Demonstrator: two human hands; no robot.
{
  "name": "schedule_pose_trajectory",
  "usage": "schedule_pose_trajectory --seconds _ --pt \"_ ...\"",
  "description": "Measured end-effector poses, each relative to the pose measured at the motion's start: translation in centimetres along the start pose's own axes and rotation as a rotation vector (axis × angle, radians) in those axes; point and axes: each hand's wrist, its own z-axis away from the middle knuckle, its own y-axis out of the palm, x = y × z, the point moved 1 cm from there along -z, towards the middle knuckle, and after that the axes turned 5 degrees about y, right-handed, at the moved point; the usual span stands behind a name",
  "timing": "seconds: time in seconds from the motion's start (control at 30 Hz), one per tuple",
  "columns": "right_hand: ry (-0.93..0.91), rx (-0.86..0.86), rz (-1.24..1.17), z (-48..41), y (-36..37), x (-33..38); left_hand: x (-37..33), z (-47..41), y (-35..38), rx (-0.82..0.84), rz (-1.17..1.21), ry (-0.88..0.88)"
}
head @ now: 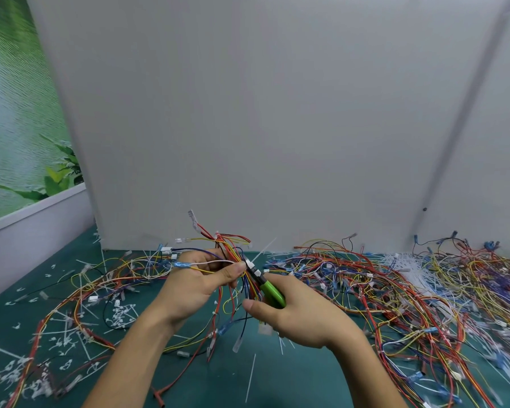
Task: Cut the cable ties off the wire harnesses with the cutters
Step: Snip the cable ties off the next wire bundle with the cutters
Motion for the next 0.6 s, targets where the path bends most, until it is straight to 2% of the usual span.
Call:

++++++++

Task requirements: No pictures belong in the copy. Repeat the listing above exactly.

Result:
Demonstrator: two human hands; no robot.
{
  "name": "schedule_pose_trajectory",
  "usage": "schedule_pose_trajectory --seconds _ --pt \"_ ...\"",
  "description": "Measured end-effector poses, each relative to the pose measured at the motion's start: translation in centimetres along the start pose's own axes and rotation as a rotation vector (axis × angle, radians) in those axes; point and axes: each hand's wrist, its own z-axis away from the middle knuckle, its own y-axis out of the palm, x = y × z, the point moved 1 cm from there along -z, towards the middle knuckle, and after that the axes turned 5 degrees about y, right-handed, at the moved point; the usual span stands behind a name",
  "timing": "seconds: time in seconds from the motion's start (control at 30 Hz), one per tuple",
  "columns": "right_hand: ry (-0.93..0.91), rx (-0.86..0.86), rz (-1.24..1.17), z (-48..41), y (-36..37), x (-33..38); left_hand: x (-37..33), z (-47..41), y (-35..38), rx (-0.82..0.84), rz (-1.17..1.21), ry (-0.88..0.88)"
}
head @ now: 
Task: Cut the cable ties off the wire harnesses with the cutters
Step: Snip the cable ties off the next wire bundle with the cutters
Motion for the next 0.6 s, targets where the path bends most, until it is straight to 2% of the usual span.
Call:

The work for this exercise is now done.